In acute coronary syndrome (ACS) related cardiogenic shock (CS) urgent coronary angiography is essential. The aim was to investigate the association of angiographic results with 90-day mortality in CS patients.
This CardShock (NCT0137486) substudy included 158 patients with ACS aetiology and data on coronary angiography. Survival analysis was conducted with Kaplan-Meier curves and Cox regression analysis.
Median age was 67±11 years and 121 (77%) were men. During the 90-day follow-up 66 (42%) patients died. Patients with one-vessel disease (n=49) had lower mortality than patients with two- (n=59) or three-vessel (n=50) disease (25% vs. 48% vs. 52%, p=0.011, Figure A). Successful revascularization (post-procedural TIMI grade 3 flow) was achieved more often in survivors than non-survivors (81% vs. 60%, p=0.019, Figure B).
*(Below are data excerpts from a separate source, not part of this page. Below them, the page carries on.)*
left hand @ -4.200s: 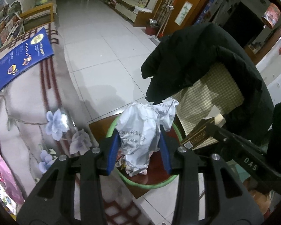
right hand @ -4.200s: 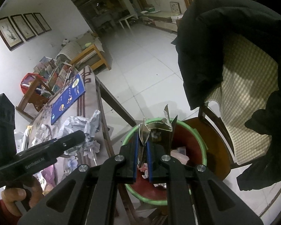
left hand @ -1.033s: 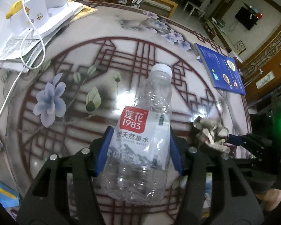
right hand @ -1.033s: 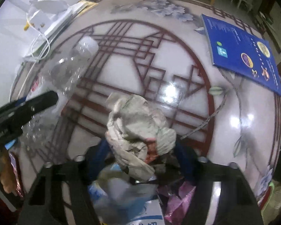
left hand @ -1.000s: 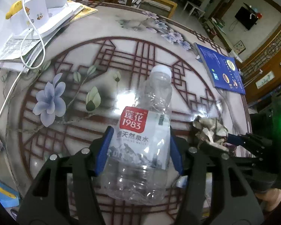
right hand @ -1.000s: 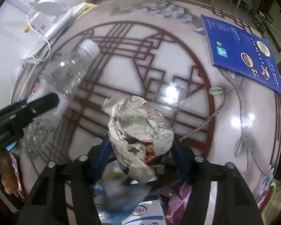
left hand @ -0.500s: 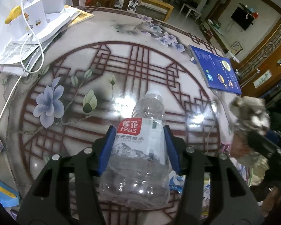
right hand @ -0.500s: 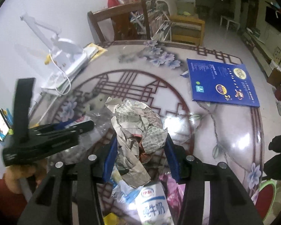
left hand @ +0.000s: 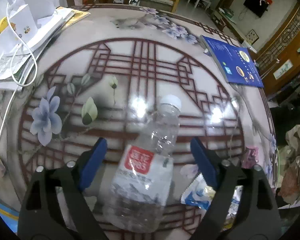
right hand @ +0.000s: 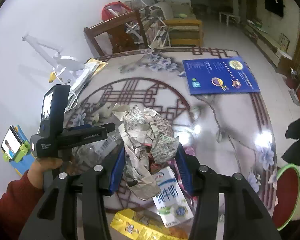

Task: Collect trash
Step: 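Grasp the clear water bottle with the left tool while the right tool grasps crumpled newspaper, then carry the water bottle and newspaper in both tools over the red bin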

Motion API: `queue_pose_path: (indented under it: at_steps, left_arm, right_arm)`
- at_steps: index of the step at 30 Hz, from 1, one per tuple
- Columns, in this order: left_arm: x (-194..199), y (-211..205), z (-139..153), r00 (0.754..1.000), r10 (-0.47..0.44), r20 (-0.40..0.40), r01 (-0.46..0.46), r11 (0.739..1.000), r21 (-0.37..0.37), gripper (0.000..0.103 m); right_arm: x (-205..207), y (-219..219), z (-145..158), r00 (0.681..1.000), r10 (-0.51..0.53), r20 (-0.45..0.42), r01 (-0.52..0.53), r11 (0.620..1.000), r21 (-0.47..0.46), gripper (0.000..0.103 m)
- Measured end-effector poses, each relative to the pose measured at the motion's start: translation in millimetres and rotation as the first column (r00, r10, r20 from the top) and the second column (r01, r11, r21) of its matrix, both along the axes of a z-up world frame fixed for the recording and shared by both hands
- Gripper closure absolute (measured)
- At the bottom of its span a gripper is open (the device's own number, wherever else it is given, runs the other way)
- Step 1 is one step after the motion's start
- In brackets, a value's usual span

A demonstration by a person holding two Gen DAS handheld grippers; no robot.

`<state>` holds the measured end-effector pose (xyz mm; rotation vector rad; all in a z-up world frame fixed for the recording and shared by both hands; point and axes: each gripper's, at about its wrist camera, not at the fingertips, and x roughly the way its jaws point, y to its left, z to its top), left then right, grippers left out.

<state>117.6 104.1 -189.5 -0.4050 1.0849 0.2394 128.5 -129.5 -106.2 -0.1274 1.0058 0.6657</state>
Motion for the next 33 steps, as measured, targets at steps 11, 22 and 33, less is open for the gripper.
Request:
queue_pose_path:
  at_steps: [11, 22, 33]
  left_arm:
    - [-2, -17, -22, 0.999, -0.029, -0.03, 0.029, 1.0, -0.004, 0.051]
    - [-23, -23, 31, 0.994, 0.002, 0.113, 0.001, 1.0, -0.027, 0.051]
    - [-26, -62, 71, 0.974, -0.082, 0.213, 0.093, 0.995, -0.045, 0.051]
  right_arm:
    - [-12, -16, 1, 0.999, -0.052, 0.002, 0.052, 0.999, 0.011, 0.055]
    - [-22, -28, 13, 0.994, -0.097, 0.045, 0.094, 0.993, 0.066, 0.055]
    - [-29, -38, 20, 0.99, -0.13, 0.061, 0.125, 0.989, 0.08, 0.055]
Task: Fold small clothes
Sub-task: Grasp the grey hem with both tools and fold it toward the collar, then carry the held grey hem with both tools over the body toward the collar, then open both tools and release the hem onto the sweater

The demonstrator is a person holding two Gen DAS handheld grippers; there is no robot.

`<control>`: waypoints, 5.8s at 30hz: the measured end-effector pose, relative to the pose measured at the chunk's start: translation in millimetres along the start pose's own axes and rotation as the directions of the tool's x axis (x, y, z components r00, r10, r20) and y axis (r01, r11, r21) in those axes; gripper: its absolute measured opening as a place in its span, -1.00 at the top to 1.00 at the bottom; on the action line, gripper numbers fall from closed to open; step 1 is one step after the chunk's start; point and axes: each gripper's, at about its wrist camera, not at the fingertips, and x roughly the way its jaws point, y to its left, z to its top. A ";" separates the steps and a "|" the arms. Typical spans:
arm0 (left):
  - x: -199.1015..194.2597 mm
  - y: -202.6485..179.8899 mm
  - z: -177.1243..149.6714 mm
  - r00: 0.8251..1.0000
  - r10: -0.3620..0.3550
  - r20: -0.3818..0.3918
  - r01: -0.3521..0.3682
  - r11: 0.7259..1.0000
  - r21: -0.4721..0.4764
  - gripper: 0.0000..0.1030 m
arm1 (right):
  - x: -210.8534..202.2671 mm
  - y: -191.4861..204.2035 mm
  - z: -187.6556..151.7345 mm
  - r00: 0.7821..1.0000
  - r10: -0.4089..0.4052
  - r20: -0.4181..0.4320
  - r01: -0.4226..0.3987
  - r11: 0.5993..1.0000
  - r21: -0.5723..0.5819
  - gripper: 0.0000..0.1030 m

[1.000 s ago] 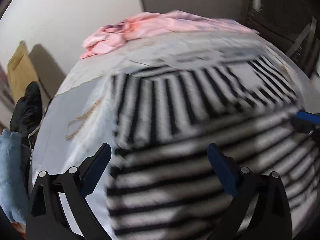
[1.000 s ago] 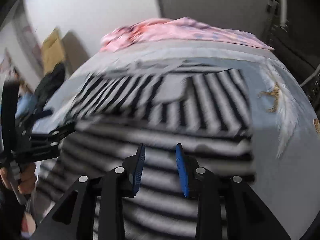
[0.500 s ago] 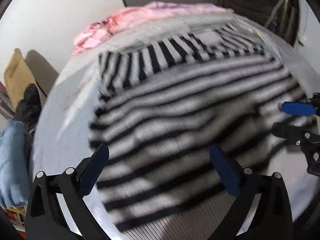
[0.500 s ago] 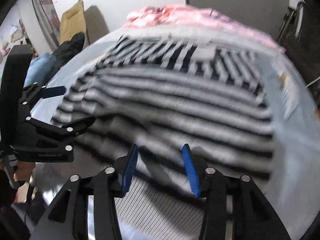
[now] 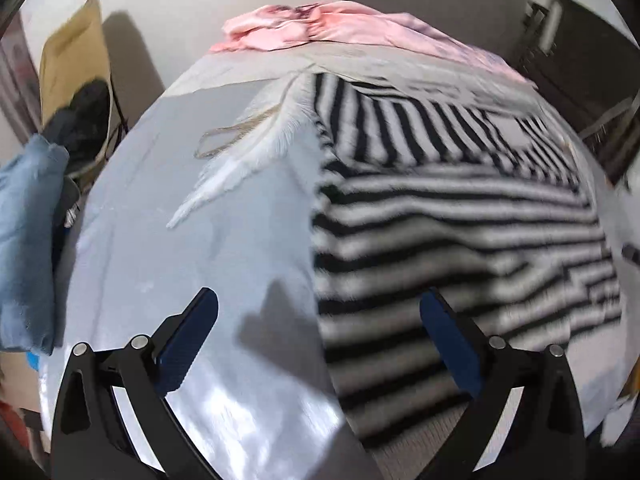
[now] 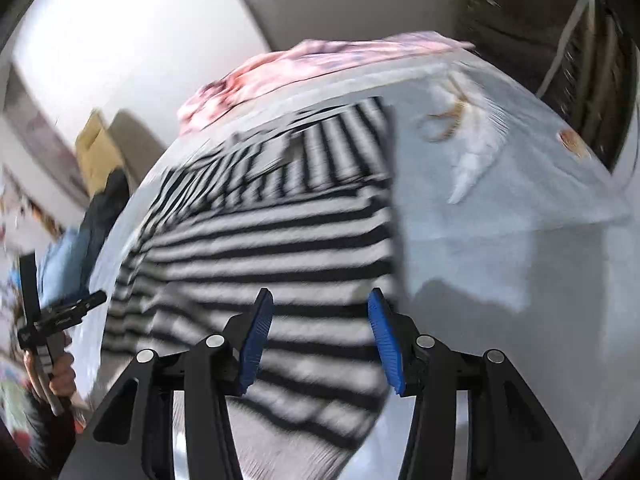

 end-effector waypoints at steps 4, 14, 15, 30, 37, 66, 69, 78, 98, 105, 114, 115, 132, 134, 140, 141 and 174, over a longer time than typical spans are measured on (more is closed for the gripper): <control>24.6 8.4 25.5 0.996 -0.078 -0.037 0.076 0.996 -0.052 -0.89 | 26.6 -24.9 13.1 0.998 0.053 -0.031 -0.050 0.995 0.092 0.03; 64.4 -14.5 38.4 0.963 -0.242 -0.120 0.236 0.970 -0.062 -0.51 | 48.5 -31.0 15.8 0.992 0.101 -0.071 -0.092 0.988 0.125 0.01; 62.9 -16.3 35.7 0.962 -0.243 -0.121 0.239 0.970 -0.052 -0.50 | 46.3 -30.7 11.2 0.989 0.121 -0.079 -0.111 0.985 0.129 0.01; -7.2 -36.2 -68.2 0.903 -0.409 -0.133 0.410 0.912 -0.020 -0.37 | 2.8 19.4 -70.8 0.957 0.202 -0.206 -0.212 0.977 -0.028 0.01; -1.1 -35.7 -61.9 0.905 -0.410 -0.111 0.408 0.912 -0.045 0.49 | 2.0 23.5 -78.5 0.966 0.169 -0.194 -0.182 0.982 -0.053 0.66; -27.1 -9.4 48.1 0.891 -0.451 0.052 0.454 0.887 -0.088 0.87 | -13.7 22.8 40.7 0.932 0.361 0.001 -0.361 0.931 0.047 0.76; -22.2 -9.8 65.8 0.895 -0.443 0.053 0.446 0.891 -0.086 0.87 | -8.7 23.1 56.0 0.935 0.355 0.010 -0.355 0.934 0.051 0.76; -2.7 -9.9 125.7 0.901 -0.429 0.068 0.434 0.896 -0.091 0.87 | 19.4 22.4 114.5 0.948 0.316 0.031 -0.317 0.946 0.062 0.76; 134.4 9.3 173.0 0.928 -0.368 -0.065 0.339 0.902 -0.267 0.76 | 162.4 -34.0 165.3 0.964 0.256 -0.070 -0.222 0.923 0.315 0.45; 65.5 28.4 178.7 0.958 -0.270 0.097 0.284 0.941 -0.182 -0.68 | 94.2 -29.7 170.7 0.975 0.218 0.035 -0.221 0.962 0.158 0.06; 62.0 22.9 149.4 0.984 -0.161 0.078 0.154 0.984 0.084 -0.67 | 96.8 -25.0 138.5 0.997 0.076 -0.014 -0.076 0.997 0.005 0.06; 63.8 18.4 145.5 0.986 -0.157 0.061 0.149 0.982 0.119 -0.67 | 97.4 -20.4 132.9 0.998 0.062 -0.029 -0.063 0.998 -0.030 0.06; 123.8 7.0 216.7 0.987 -0.161 -0.017 0.160 0.986 -0.047 -0.67 | 134.3 -9.0 193.3 1.000 -0.031 -0.003 0.030 0.996 -0.086 0.05; 132.5 -1.2 218.6 0.984 -0.171 -0.048 0.169 0.985 -0.035 -0.67 | 146.9 -8.5 196.3 0.999 -0.034 -0.021 0.032 0.997 -0.074 0.05; 169.8 -26.5 234.7 0.978 -0.173 -0.113 0.169 0.985 -0.040 -0.67 | 192.4 -8.6 209.7 0.996 -0.038 -0.077 0.037 0.999 -0.016 0.02; 176.5 -28.4 235.6 0.977 -0.171 -0.127 0.166 0.985 -0.046 -0.65 | 199.0 -5.7 209.5 0.995 -0.047 -0.084 0.045 0.999 -0.024 0.04; 178.1 -144.4 206.7 0.998 -0.037 -0.044 0.043 0.985 0.168 -0.36 | 234.2 90.6 183.4 0.990 -0.117 -0.084 0.103 0.982 -0.157 0.37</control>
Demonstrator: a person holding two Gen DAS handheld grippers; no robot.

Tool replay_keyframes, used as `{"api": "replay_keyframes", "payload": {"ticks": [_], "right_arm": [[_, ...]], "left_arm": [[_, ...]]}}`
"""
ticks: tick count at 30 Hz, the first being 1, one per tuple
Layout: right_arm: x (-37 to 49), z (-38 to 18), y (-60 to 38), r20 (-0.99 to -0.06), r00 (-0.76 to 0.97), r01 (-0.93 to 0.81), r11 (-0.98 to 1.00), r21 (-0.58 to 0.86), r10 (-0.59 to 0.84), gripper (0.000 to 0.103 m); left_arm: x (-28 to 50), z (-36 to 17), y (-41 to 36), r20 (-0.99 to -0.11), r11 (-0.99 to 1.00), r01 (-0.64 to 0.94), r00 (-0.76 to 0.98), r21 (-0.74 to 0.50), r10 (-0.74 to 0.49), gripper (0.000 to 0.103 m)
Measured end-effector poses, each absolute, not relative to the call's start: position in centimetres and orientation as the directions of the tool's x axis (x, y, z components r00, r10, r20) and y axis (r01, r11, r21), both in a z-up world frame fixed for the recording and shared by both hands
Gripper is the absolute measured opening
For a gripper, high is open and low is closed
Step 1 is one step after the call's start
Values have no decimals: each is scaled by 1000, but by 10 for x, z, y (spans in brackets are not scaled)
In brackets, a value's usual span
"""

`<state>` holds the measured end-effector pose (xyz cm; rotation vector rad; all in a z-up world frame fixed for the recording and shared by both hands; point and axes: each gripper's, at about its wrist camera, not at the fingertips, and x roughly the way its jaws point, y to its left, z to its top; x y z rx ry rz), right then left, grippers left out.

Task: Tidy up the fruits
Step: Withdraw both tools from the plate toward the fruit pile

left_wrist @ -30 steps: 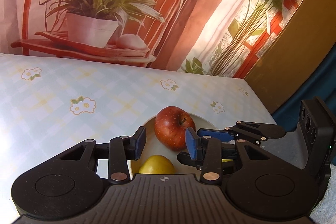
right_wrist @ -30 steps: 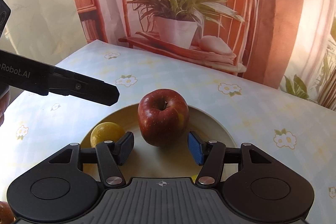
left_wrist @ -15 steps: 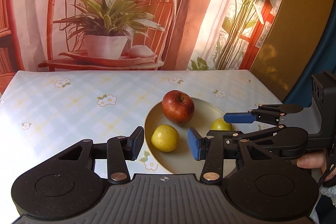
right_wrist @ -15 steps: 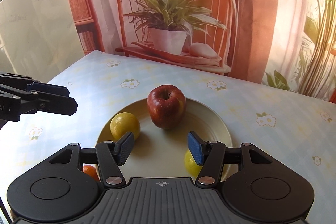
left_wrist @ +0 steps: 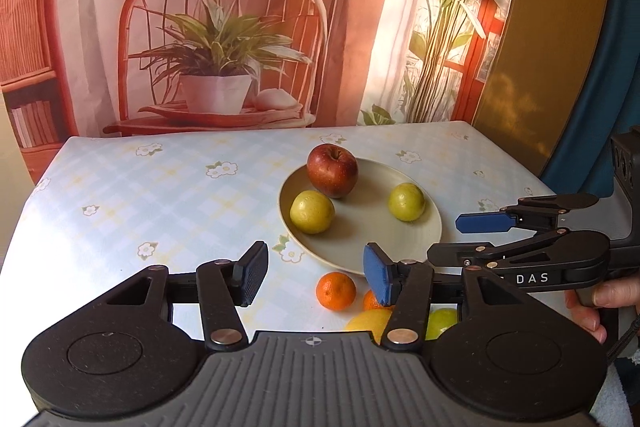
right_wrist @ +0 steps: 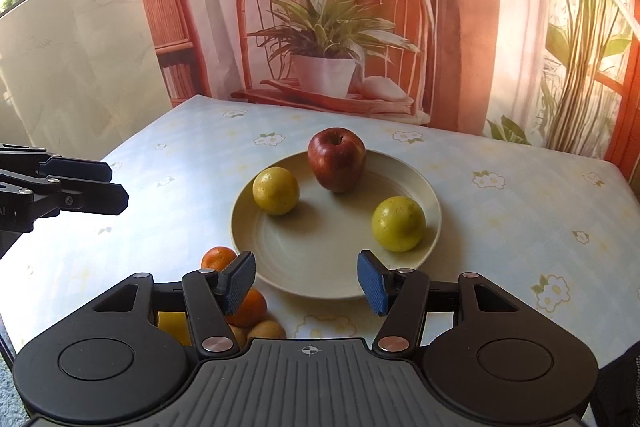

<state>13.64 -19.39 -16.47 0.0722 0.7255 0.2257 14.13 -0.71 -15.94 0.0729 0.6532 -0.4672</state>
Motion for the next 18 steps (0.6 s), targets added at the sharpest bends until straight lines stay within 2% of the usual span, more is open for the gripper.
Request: {"api": "replay_keyframes", "payload": {"ticks": [9, 18], "right_arm": [[91, -178, -195, -650, 731, -111, 976, 187, 208, 53], [85, -187, -184, -675, 690, -166, 965, 201, 259, 53]], "left_arm": [[122, -173, -11, -598, 893, 438, 691, -102, -408, 55], [113, -182, -13, -613, 893, 436, 678, -108, -405, 55]]}}
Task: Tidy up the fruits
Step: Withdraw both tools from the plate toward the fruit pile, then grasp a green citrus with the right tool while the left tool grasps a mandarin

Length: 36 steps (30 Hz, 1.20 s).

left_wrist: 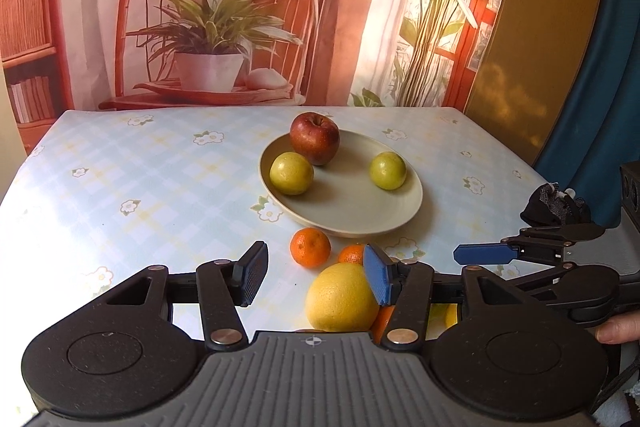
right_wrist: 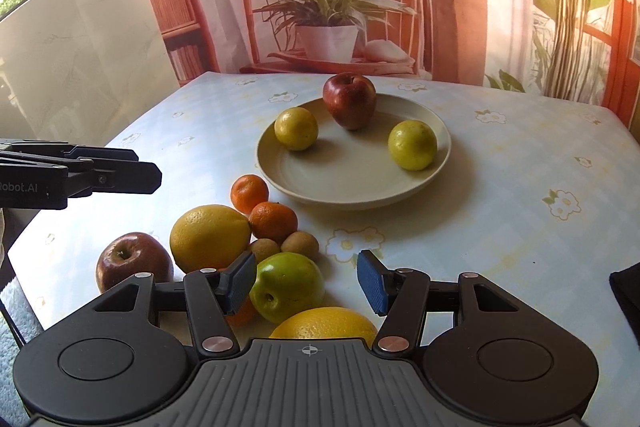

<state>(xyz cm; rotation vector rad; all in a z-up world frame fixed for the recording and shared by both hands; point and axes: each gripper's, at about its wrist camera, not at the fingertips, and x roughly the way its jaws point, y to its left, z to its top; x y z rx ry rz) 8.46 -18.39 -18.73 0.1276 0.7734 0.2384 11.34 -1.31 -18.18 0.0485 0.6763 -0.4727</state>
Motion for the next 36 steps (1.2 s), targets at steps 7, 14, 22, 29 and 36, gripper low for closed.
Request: {"api": "replay_keyframes", "payload": {"ticks": [7, 14, 22, 29, 36], "right_arm": [[93, -194, -169, -703, 647, -226, 955, 191, 294, 50], [94, -194, -172, -708, 642, -224, 955, 195, 295, 42], [94, -196, -175, -708, 640, -220, 954, 204, 299, 42], [94, -196, -175, -707, 641, -219, 954, 206, 300, 43], [91, -196, -175, -692, 656, -220, 953, 206, 301, 41]], "left_arm": [[116, -184, -7, -621, 902, 416, 679, -113, -391, 55], [115, -185, -6, -624, 905, 408, 677, -123, -390, 55], [115, -189, -6, -635, 905, 404, 666, -134, -392, 55], [116, -189, -4, -638, 905, 399, 662, -144, -393, 55], [114, -191, -7, -640, 900, 411, 655, -143, -401, 55]]}}
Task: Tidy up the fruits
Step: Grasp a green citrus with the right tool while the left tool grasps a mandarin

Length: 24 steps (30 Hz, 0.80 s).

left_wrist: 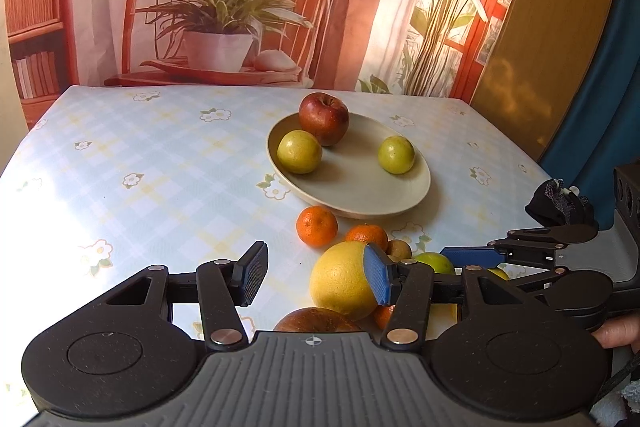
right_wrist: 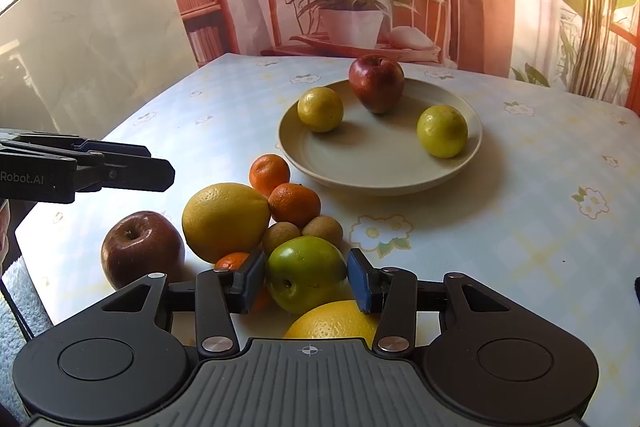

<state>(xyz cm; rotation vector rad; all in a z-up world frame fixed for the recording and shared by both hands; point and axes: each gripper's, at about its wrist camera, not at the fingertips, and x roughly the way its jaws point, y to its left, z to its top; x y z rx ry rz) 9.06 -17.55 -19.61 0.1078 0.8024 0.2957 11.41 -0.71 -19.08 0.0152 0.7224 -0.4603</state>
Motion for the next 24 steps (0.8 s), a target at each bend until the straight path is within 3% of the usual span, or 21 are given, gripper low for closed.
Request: {"api": "replay_keyframes", "payload": {"ticks": [17, 20, 24], "right_arm": [[93, -194, -193, -669, 710, -153, 976, 155, 217, 41], [92, -197, -198, -670, 718, -137, 982, 131, 189, 41], [91, -200, -204, -667, 721, -124, 983, 138, 185, 41]], "left_arm": [[167, -203, -19, -685, 909, 371, 613, -189, -393, 55], [180, -212, -24, -702, 909, 362, 593, -204, -394, 47], [190, -220, -27, -716, 902, 357, 561, -243, -415, 46]]}}
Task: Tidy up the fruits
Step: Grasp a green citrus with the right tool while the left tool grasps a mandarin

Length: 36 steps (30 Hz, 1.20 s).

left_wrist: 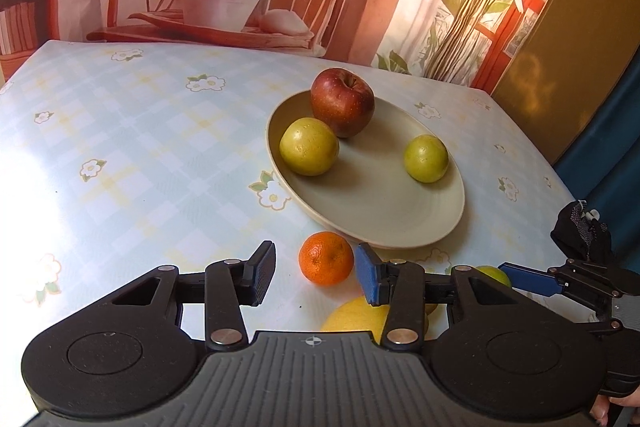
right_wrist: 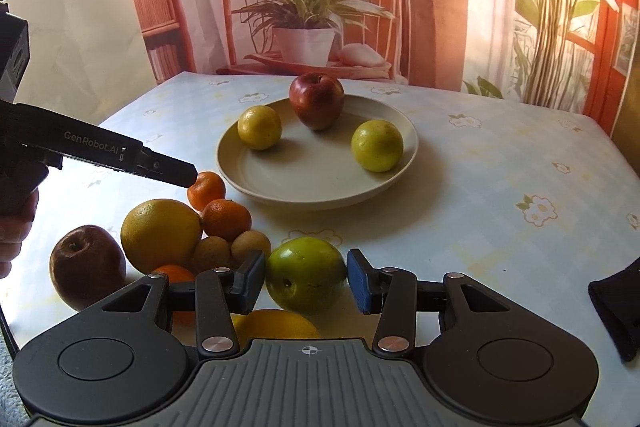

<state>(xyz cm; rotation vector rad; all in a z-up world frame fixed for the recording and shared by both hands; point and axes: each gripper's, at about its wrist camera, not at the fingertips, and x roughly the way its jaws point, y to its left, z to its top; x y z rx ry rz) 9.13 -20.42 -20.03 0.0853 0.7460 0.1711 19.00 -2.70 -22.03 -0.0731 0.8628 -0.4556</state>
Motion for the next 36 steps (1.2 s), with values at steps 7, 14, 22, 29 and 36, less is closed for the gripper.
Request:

Median symptom-to-balloon time was similar between survivors and non-survivors (335 [210-641] min vs. 340 [190-660] min, p=0.70). In multivariable mortality analysis, the CardShock risk score (HR 1.76, CI 1.45-2.13), multivessel disease (HR 2.24, CI 1.13-4.44) and post-procedural TIMI < 3 (HR 1.85, CI 1.08-3.16) were associated with 90-day mortality.
Multivessel disease is associated with worse survival in ACS-related CS. Successful revascularization of the IRA had a positive effect on outcome despite delay from symptom onset.